Task goal - Search the data for the word "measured" and copy every line where it occurs.

(Exercise data)

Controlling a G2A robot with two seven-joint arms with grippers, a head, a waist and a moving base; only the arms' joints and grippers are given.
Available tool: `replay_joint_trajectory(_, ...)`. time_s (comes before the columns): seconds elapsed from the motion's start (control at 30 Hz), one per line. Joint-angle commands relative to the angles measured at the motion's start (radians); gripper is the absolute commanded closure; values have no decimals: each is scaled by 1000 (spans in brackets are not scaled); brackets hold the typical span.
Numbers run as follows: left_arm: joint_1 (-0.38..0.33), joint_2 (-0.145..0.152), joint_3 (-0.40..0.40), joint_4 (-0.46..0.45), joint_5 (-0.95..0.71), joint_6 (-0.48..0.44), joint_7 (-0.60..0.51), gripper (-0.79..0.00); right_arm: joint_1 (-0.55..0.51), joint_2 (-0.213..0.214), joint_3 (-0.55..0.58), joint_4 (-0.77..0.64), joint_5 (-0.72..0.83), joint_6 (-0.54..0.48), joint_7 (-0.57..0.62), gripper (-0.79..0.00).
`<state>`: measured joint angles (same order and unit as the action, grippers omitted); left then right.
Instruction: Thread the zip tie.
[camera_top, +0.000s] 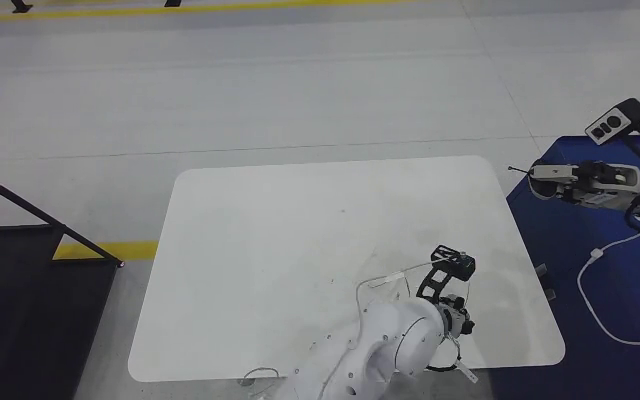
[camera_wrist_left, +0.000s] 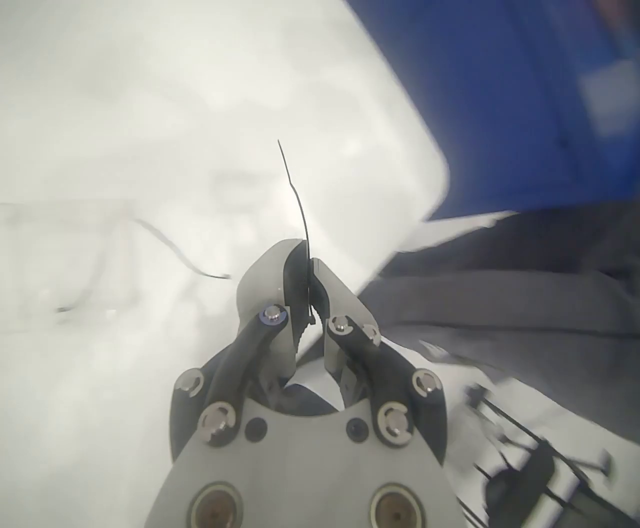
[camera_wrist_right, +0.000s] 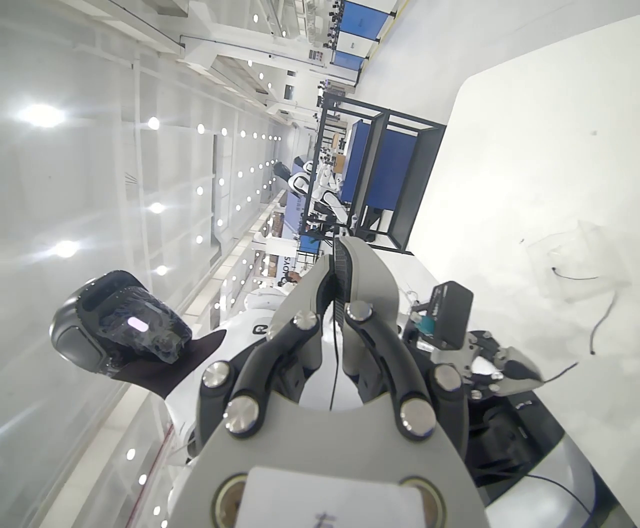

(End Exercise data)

Answer to this exercise -
Available tool: `replay_joint_trajectory(_, ...)`. time_s (comes before the columns): seconds elapsed from the motion's start (control at 30 Hz), one per line. Joint-angle commands relative to the angles measured at the motion's start (radians); gripper is the absolute commanded closure; values have no decimals: each is scaled by 1000 (spans in brackets are not scaled); brackets hold the typical span.
`<state>`: measured joint angles (same order and unit as the action, grippers omitted); left then right.

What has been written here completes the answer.